Is it appropriate to sell ice cream just outside of

Is it appropriate to sell ice cream just outside of Auschwitz?

The museum of the former Nazi concentration camp considers this disrespectful and inappropriate for the context

For about ten days there has been much talk at the Auschwitz Museum, the most famous Nazi concentration camp in Poland, about an ice cream kiosk that has just opened near the entrance.
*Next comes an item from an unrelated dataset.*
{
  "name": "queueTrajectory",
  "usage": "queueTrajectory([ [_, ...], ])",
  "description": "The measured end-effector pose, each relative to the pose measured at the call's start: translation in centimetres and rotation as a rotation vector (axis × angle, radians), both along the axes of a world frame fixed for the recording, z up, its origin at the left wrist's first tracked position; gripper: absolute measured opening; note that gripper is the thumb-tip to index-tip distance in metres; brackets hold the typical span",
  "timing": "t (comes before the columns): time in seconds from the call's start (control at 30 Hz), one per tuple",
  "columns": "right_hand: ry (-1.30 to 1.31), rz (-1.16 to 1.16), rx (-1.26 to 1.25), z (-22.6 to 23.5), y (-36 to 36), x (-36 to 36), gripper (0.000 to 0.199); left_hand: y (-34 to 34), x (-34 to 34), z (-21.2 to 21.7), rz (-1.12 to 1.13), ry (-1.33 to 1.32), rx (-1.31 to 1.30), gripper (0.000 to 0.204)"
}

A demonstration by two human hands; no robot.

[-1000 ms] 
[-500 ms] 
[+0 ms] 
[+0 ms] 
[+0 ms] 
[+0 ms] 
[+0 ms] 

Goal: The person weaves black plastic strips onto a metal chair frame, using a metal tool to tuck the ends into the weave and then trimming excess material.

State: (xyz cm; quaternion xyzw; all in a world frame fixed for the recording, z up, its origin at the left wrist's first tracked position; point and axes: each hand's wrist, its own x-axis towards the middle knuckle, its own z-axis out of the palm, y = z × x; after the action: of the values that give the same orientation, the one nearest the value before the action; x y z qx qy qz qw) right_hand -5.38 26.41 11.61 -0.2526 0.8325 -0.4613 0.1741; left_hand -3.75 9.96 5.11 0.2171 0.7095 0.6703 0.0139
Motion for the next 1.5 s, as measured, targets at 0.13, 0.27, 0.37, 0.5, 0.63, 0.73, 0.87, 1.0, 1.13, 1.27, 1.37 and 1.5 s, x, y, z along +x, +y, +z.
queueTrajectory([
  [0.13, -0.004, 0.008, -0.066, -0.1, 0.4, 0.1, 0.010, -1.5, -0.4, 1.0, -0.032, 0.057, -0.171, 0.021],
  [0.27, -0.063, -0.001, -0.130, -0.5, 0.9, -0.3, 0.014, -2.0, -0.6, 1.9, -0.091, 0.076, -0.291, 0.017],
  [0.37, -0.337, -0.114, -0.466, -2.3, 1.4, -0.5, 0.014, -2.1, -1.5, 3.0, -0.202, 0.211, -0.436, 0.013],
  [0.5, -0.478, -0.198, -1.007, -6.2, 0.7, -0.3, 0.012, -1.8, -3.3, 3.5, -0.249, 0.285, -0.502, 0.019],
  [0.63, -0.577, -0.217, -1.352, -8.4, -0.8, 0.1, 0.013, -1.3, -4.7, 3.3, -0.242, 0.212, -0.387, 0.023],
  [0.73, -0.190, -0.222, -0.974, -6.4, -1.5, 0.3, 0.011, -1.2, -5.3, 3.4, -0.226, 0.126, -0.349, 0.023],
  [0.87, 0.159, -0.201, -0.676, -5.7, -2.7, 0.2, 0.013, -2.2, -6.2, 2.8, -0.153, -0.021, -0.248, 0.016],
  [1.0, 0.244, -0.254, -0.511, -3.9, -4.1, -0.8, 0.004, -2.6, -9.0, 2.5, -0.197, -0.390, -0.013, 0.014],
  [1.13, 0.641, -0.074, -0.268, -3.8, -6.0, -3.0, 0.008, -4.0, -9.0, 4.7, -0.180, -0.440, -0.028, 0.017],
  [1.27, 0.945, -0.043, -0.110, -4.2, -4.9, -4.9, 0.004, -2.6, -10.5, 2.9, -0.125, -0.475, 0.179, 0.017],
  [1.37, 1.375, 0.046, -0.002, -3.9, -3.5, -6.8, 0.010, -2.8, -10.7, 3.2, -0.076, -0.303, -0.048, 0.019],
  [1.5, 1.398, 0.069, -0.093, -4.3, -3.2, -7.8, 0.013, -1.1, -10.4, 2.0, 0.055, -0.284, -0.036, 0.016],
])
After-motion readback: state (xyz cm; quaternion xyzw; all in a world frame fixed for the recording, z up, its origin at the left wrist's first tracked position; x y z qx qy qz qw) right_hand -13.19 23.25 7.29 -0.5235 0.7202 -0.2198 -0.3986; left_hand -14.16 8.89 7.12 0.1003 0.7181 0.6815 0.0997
The museum, for example, considers it inappropriate for the site and disrespectful of its tragic history, but also says it has no legal means to move it.

The Auschwitz concentration camp, which is estimated to have killed at least a million people, has been open to the public as a museum since 1946, the year after its prisoners were liberated at the end of World War II. Hundreds of thousands of visitors come there every year and lately it has often been the focus of controversy and debate due to the purely touristic and therefore, according to some, disrespectful attitude of some visitors.

The kiosk in question sells both ice cream and waffles, the honeycomb waffles that sold heavily in various European countries, and was set up in early May about 200 meters from the well-known entrance to the Auschwitz Museum, the place where loaded trains entered Number of deportees: before mainly Jews, but also members of the Roma ethnic group and prisoners of war.

The entrance to the Auschwitz Museum (AP Photo/Matthias Schrader, file)

The owner of the kiosk is a private individual and the land on which it is built is private: the kiosk has a conspicuous pink sign that says ‘Icelove’, and several photos have been circulating for the past few days showing it and his Proximity to kiosk show museum entrance.

See more

The kiosk has been challenged by several residents of the area, who believe it is inappropriate to sell ice cream in a place like Auschwitz, which the survivors themselves say is dedicated to commemorating the Holocaust and where it is forbidden to eat and drink talking, phoning and sometimes taking photos, always as a sign of respect.

Paweł Sawicki, spokesman for the museum, called the kiosk “an example not only of bad aesthetic taste but also of disrespect for the nearby special historical site”. Sawicki told the Jewish Telegraphic Agency, the world’s most important news agency for the Jewish community, that the kiosk opened in an area outside the museum’s legal perimeter and therefore management can’t do anything to close it or push it away. Sawicki said he hopes the city government will take action.

The mayor of Oświęcim, the Polish municipality where the museum is located, also intervened in this matter and informed that the kiosk was opened on the basis of an agreement between its owner and the property owner. The online magazine Notes from Poland writes that the city administration has launched some investigations to find out whether or not the opening of the kiosk received the approval of the provincial government – which the mayor said was necessary.

A city official later told Polish newspaper Gazeta Krakowska that a process to relocate the kiosk was underway, but it was unclear exactly when that would happen.

Controversy over how Auschwitz is experienced as a simple tourist attraction is common: often it’s about the smiling selfies that many visitors take outside the entrance or inside the site, other times it’s about the photos of those performing acrobatics on the train tracks Prisoners were deported. 2015 also saw debate over the museum’s decision to install water sprays to help visitors cool off during the hottest months, though some critics said these were similar to the “showers” inside the camps, i.e. the rooms where gases are used extermination of prisoners were used.

See more

Not everyone agrees that the presence of an ice cream kiosk in such a place is inappropriate.

Journalist Lev Gringauz, who works for a small Jewish community newspaper in Minnesota (USA), He pointed out on Twitter that the area of ​​Minsk, Belarus, where part of her family was killed by the Nazis because she was Jewish, is very close to a McDonald’s fast food restaurant. “As much as I wish that every place where the extermination of the Jews is commemorated was just a memorial, we have to live with the fact that these atrocities were committed in public space and that “normal” life goes on today, in these rooms,” wrote Gringauz.